Task description:
Where a line of the data below has the string "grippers", copy that line.
··· Dataset content ···
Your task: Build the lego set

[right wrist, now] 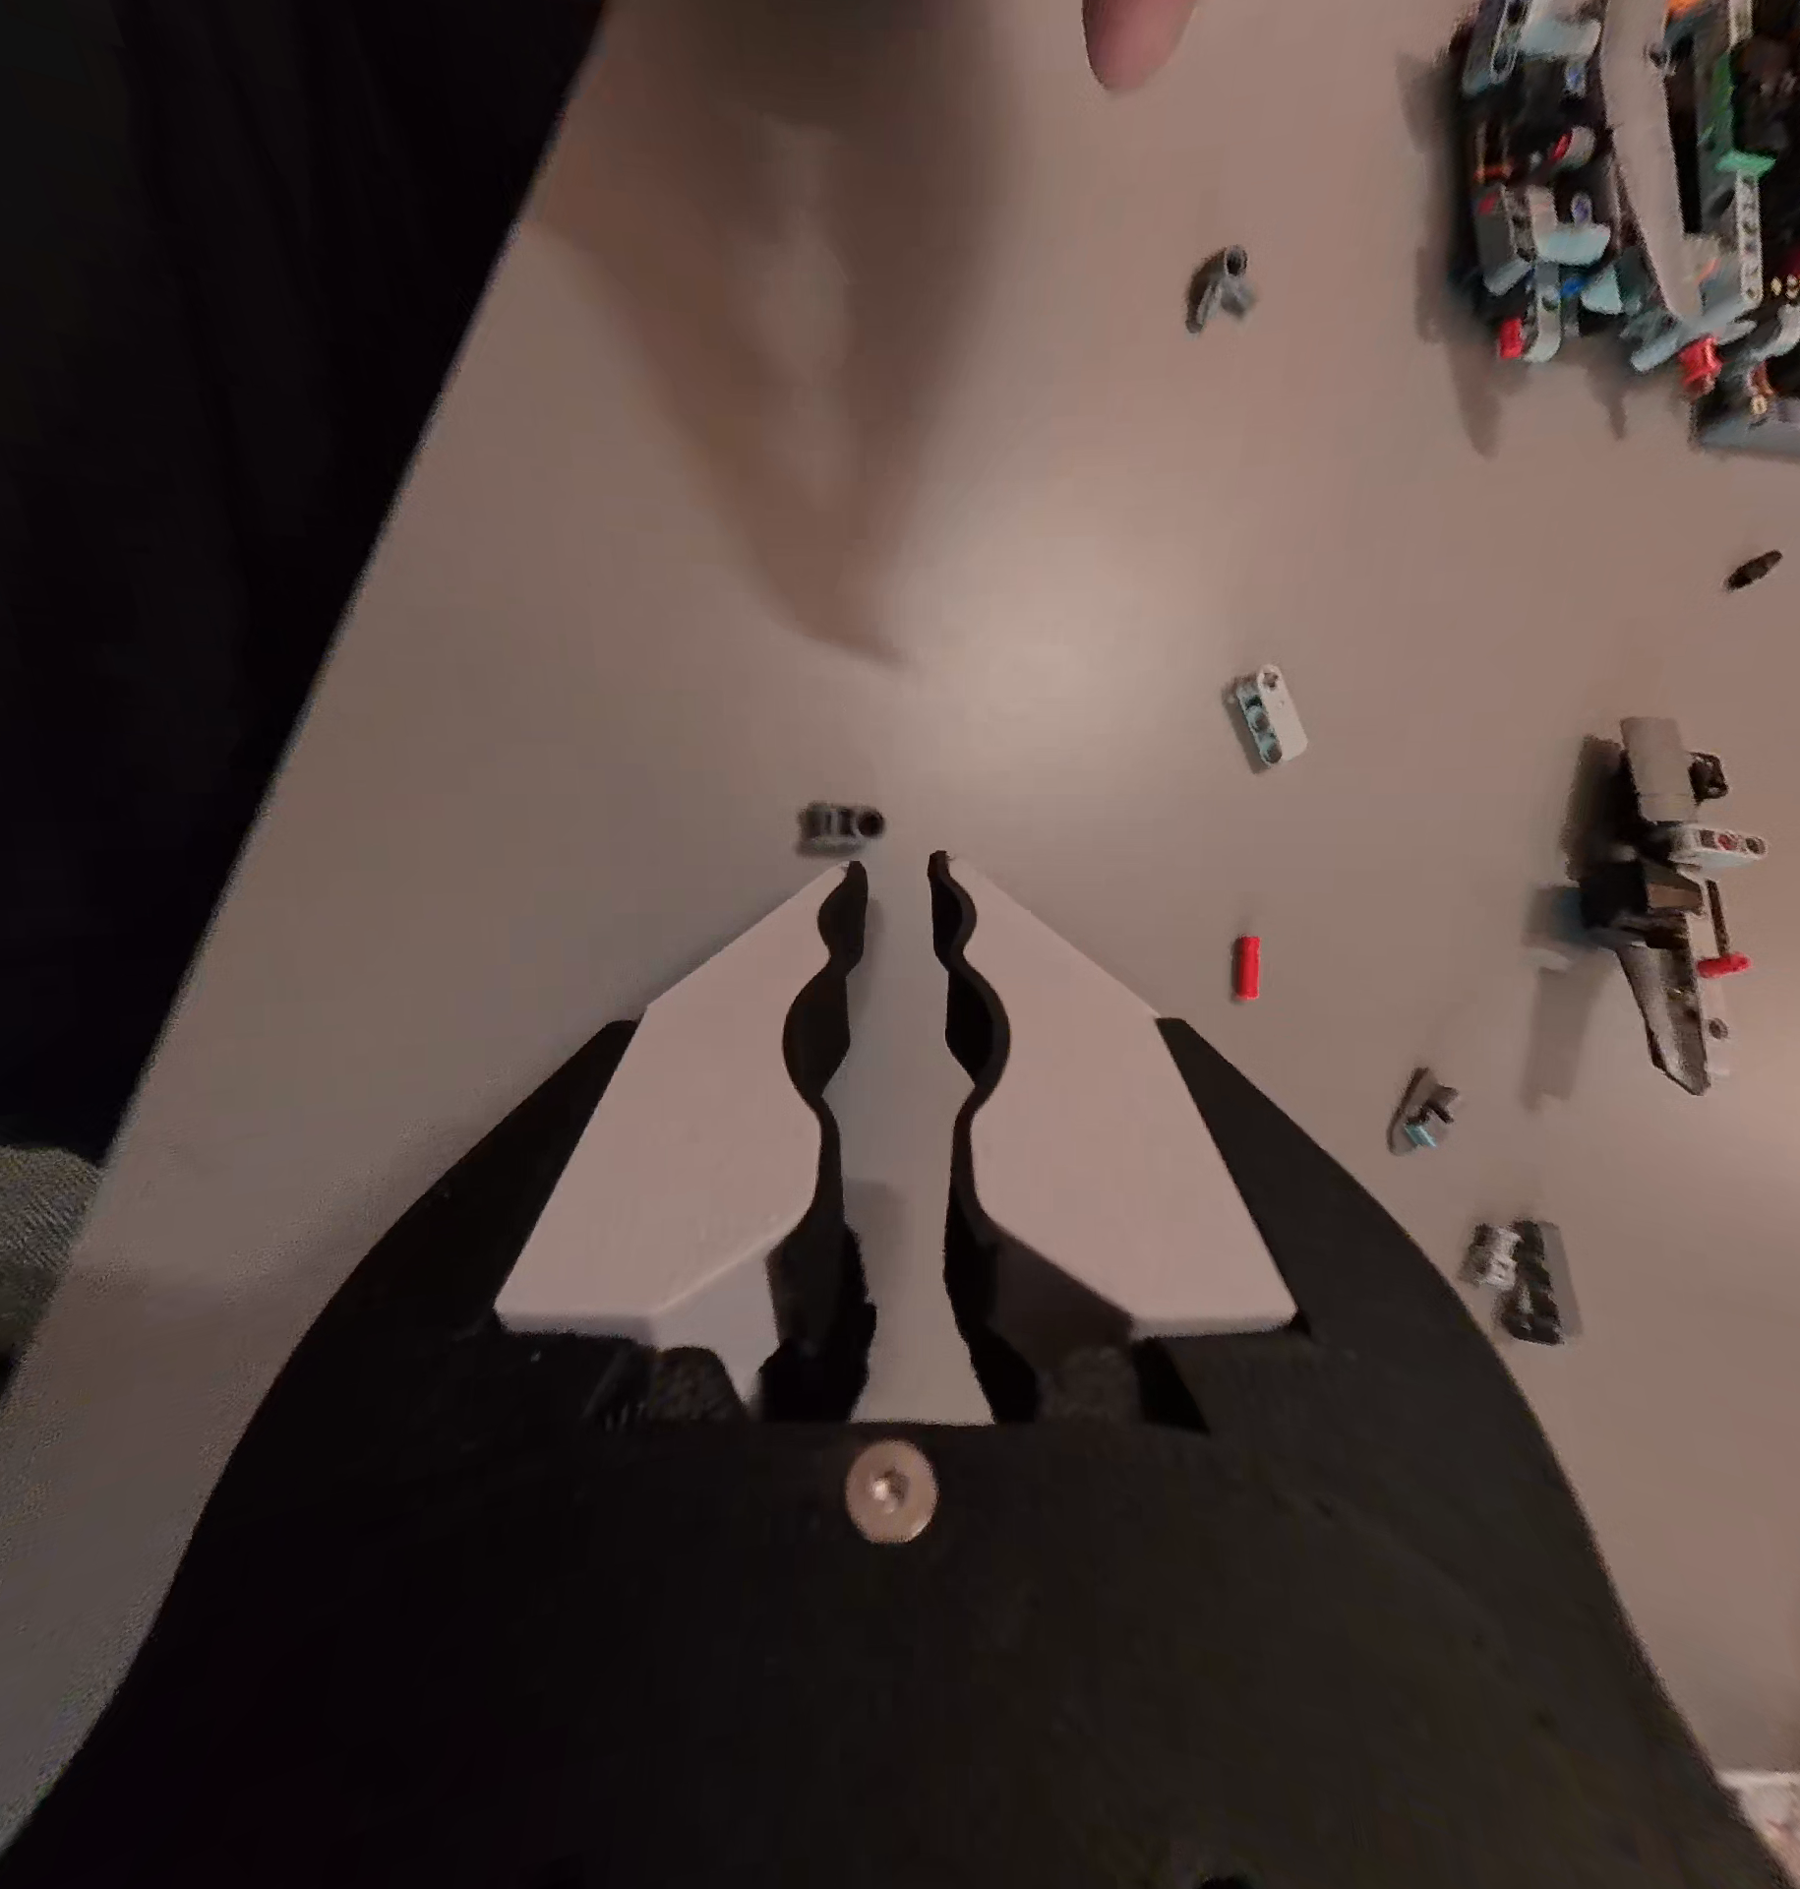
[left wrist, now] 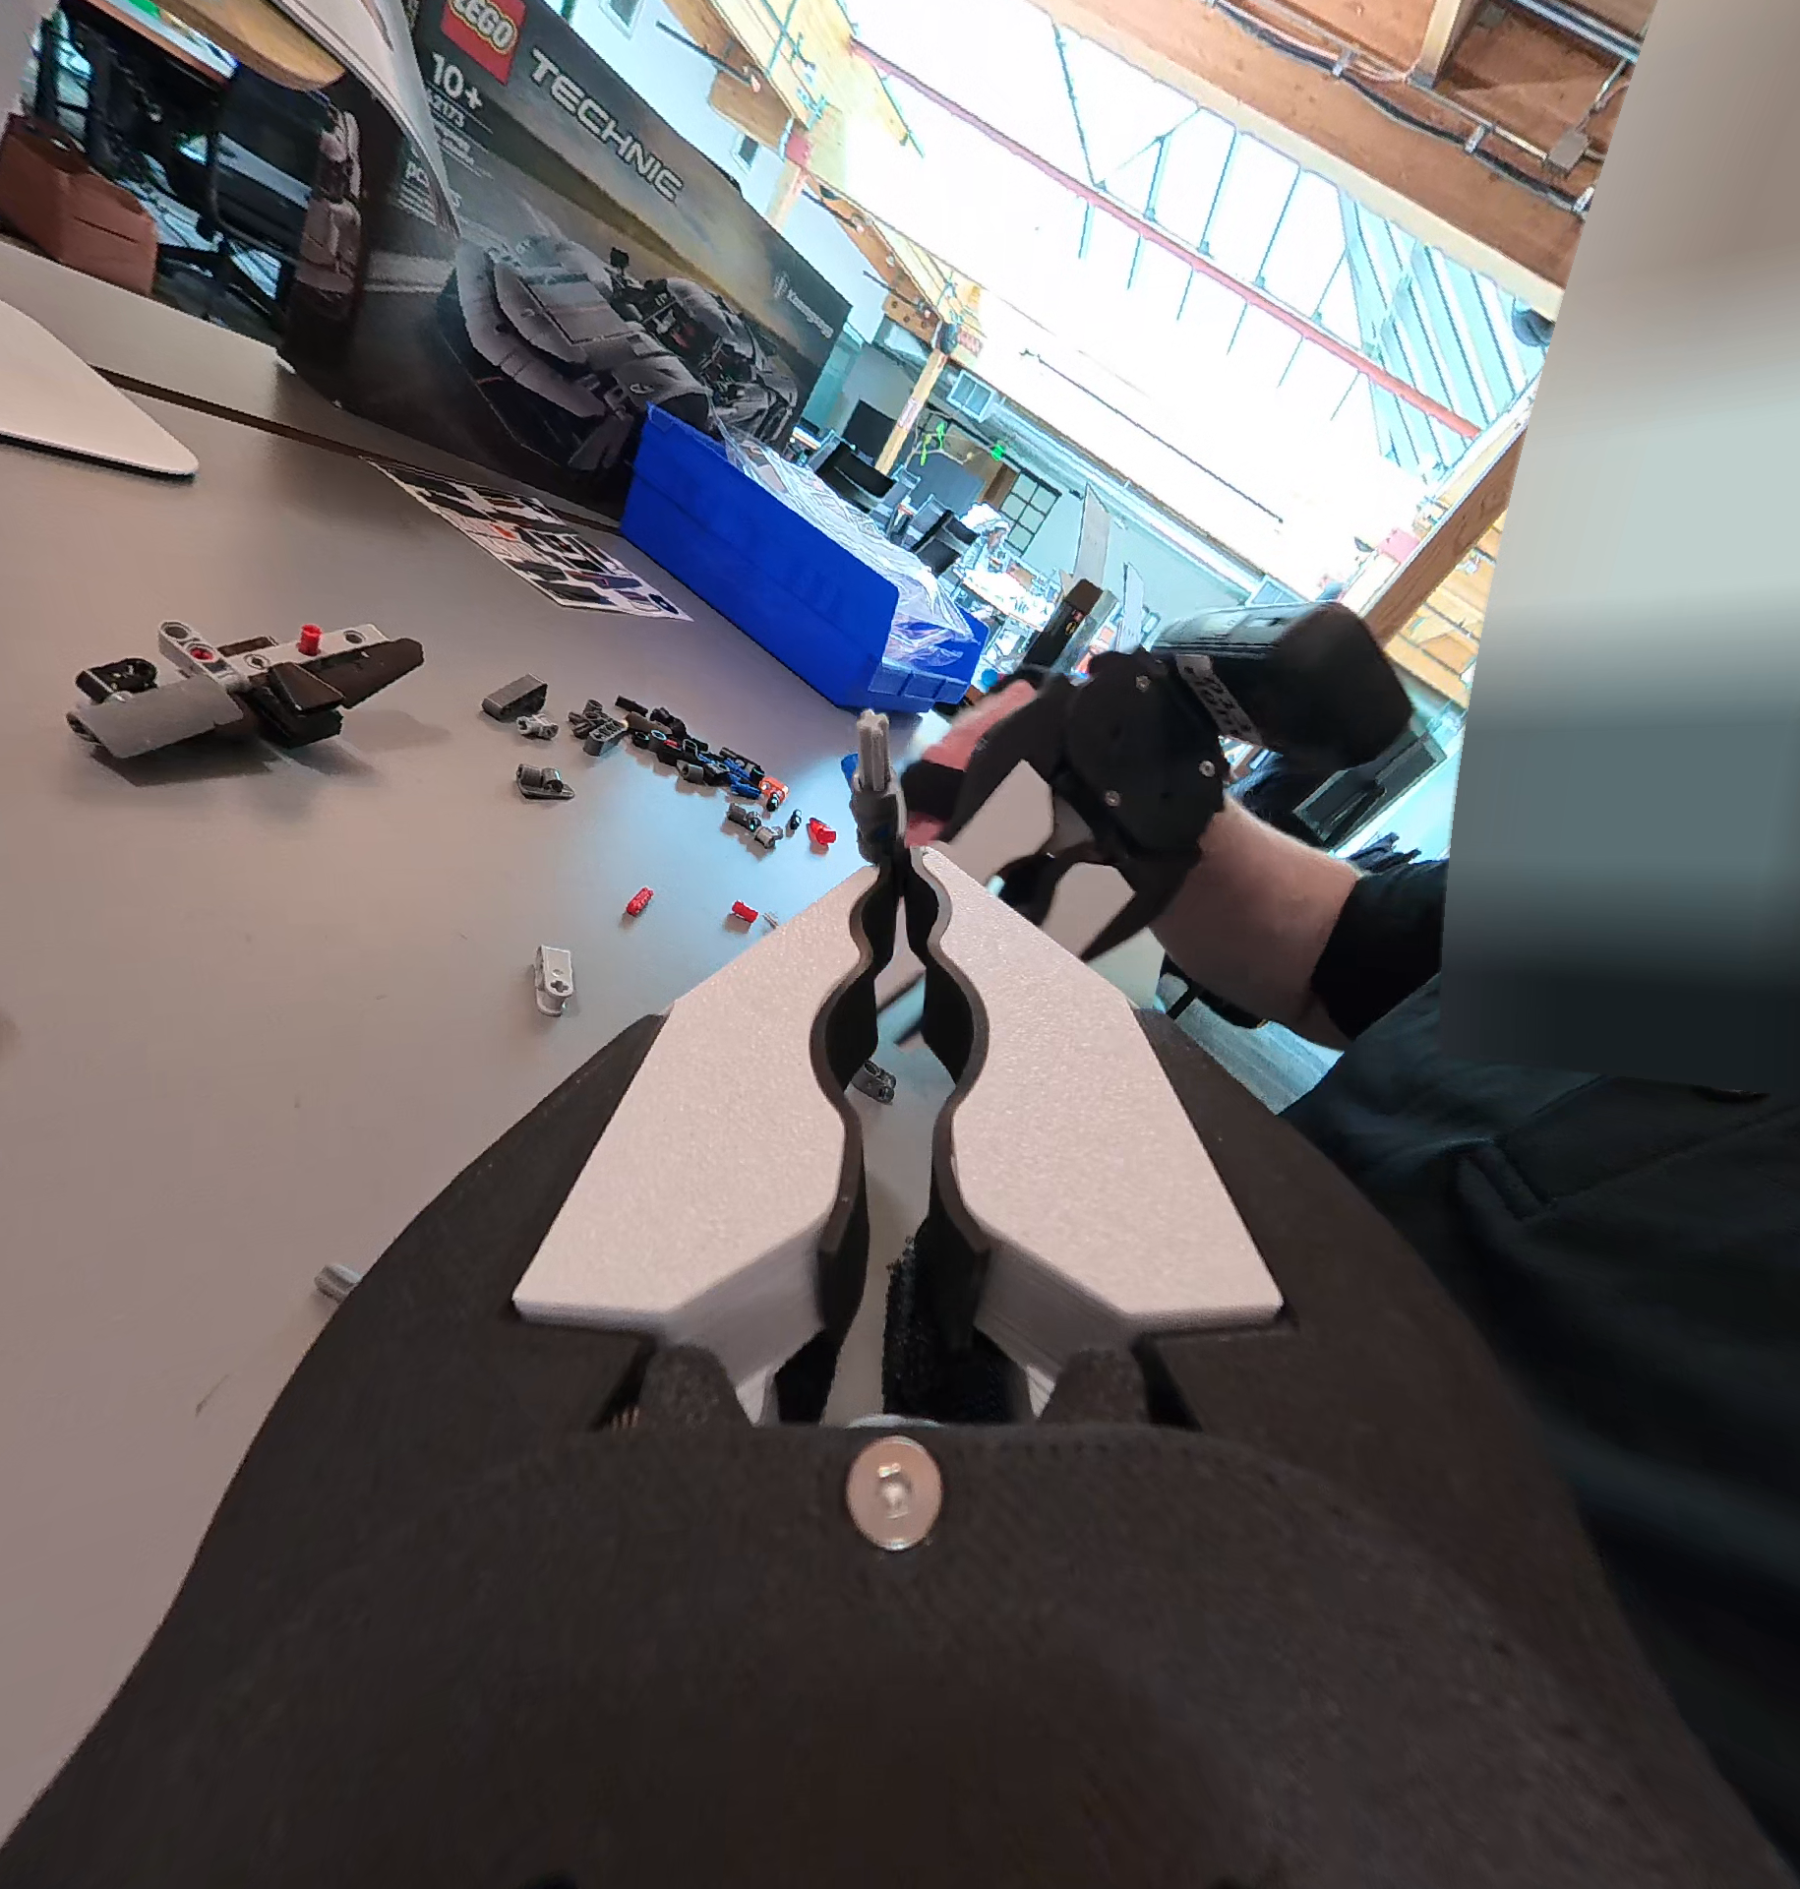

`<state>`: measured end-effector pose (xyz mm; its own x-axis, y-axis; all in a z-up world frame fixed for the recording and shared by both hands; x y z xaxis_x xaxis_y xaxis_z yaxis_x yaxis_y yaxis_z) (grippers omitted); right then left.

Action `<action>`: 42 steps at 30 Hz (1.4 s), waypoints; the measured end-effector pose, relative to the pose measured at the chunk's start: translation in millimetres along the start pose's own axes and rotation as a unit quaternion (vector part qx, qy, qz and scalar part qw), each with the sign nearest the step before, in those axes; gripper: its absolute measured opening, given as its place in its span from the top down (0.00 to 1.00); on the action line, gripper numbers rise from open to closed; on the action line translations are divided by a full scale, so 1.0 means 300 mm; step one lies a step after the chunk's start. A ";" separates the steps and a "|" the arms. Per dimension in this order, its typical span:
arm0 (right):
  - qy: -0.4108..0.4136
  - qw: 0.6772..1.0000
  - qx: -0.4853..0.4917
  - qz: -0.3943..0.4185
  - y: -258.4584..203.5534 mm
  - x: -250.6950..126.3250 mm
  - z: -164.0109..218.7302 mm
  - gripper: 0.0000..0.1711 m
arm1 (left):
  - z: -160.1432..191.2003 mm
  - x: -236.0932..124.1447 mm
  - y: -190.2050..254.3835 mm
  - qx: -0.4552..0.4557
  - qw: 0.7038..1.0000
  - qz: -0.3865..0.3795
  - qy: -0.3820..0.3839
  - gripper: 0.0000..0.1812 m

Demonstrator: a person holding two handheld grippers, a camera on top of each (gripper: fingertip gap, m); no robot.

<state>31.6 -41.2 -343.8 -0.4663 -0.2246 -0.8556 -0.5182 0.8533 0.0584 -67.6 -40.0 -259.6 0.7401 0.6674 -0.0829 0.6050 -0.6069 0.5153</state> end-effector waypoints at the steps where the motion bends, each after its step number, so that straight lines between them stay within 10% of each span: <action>1: -0.008 1.000 -0.005 0.001 0.010 0.000 0.015 0.94 | 0.004 0.000 0.002 0.002 1.000 0.000 -0.002 1.00; 18: -0.018 0.989 -0.108 -0.101 0.000 0.062 -0.030 0.94 | -0.003 -0.014 -0.003 -0.008 1.000 -0.001 0.006 1.00; 42: 0.060 0.995 0.008 -0.078 0.023 0.031 -0.046 0.97 | -0.001 -0.007 0.002 -0.005 1.000 0.000 0.000 1.00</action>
<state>13.9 -43.8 -344.3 -0.4642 -0.4089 -0.7857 -0.5805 0.8105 -0.0788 -69.0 -41.5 -258.8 0.7397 0.6678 -0.0824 0.6025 -0.6028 0.5230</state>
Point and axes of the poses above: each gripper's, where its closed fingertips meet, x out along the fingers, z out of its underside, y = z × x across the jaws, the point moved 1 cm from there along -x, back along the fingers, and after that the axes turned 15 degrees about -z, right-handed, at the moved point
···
Response:
`<state>`: measured end-effector pose (xyz mm; its own x-axis, y-axis; all in a z-up world frame fixed for the recording and shared by both hands; x y z xaxis_x xaxis_y xaxis_z yaxis_x yaxis_y yaxis_z) (grippers omitted); right then left.
Demonstrator: a person holding two handheld grippers, a camera on top of each (gripper: fingertip gap, m); no robot.

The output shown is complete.